Quand on pénètre dans la salle où s’activent des artisans, on découvre qu’elle a été modifiée, sa contenance agrandie. Entre les sièges de velours rouge de ‘La Fenice’ à Venise et ceux de l’ancien opéra de Liège. D’autres fauteuils confortables seront installés, du matériel sonore et des poursuites lumière high-tech. Une dalle béton a été coulée sur 400 m² pour les concerts hip-hop ou de musique électro où les jeunes spectateurs pourront s’éclater en dansant. « En tout, elle aura la même jauge que l’Olympia » (qui a accueilli Johnny, Sylvie Vartan, les Beatles, Gilbert Bécaud ou Charles Aznavour), commente, pas peu fier, Christian Dupré. Sans oublier un parking attenant gratuit de 450 places qui sera surveillé les soirs de spectacles. Ni les loges flambant-neuves qui sont déjà installées.

©Cyril Cortez

Un projet important pour Avignon

Cécile Helle qui participait à la visite se félicite : « C’est en 2018 que l’architecte catalan Juan Busquets était venu à l’Université d’Avignon pour présenter son projet pour le nouveau quartier Confluence. Il connaît par coeur les remblas de Barcelone et il a dessiné ici un projet global d’aménagement, une grande allée, un parc linéaire, qui raccordera les Allées de l’Oulle au partage des eaux du Rhône et de la Durance, tout en préservant la végétation et en favorisant la mobilité douce ». Elle ajoute : « Par sa programmation éclectique et grand public, elle complètera l’offre culturelle déjà riche d’Avignon et participera encore plus à son rayonnement et à son attractivité ».

Quant au Président du Grand Avignon, Joël Guin, il insiste : « C’est un projet audacieux, issu d’une belle synergie entre les secteurs public et privé qui impactera positivement l’économie du Grand Avignon.

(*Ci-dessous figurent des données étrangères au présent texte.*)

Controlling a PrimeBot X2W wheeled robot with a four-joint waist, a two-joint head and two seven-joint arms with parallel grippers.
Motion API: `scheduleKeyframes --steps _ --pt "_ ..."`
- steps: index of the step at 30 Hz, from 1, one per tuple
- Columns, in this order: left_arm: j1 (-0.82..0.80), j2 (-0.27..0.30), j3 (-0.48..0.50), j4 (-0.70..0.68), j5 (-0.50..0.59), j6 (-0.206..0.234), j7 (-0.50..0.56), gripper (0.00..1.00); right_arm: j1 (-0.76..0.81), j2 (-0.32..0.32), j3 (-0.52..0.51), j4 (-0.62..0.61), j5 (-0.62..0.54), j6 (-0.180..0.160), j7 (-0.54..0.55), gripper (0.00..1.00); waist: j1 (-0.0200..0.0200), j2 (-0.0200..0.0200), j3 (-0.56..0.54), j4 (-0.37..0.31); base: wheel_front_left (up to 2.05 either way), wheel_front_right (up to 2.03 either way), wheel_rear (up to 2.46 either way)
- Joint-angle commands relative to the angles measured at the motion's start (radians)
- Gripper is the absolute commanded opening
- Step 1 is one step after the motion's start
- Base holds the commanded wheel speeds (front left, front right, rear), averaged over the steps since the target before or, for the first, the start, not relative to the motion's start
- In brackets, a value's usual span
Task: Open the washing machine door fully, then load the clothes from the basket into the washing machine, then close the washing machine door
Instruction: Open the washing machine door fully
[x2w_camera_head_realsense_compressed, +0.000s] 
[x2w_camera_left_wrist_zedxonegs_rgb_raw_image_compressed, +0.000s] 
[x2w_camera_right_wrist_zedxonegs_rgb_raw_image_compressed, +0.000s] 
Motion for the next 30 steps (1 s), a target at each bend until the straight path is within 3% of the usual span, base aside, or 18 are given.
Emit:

D’autant plus que Confluence s’inscrit dans une dynamique urbaine et culturelle avec le démarrage du projet ‘Motion’ du Groupe Patriarche et du projet ‘Inspir’Avignon’ des groupes Icade et Primosud sur 43 000 m².

La programmation

Le directeur artistique, Grégory Cometti a longuement détaillé la programmation de l’An I de Confluence Spectacles qui sera lancé dans moins de 2 mois, le 15 février. « Déjà 16 000 billets ont été vendus, c’est complet pour les trois soirées de Gad Elmaleh, peut-être devrons-nous en prévoir une 4ᵉ », explique-t-il. Sont annoncés Christophe Willem, la révélation de ‘La nouvelle Star’ 2006, pour l’inauguration, l’acteur et humoriste Vincent Dedienne, longtemps chroniqueur dans ‘Quotidien’ chez Yann Barthès le 16 février, mais aussi Enrico Macias, Sheila, Frédéric François, Anne Roumanoff, Jean-Baptiste Guégan, le ‘sosie’ de Johnny, les Gypsies d’Arles avec Chico…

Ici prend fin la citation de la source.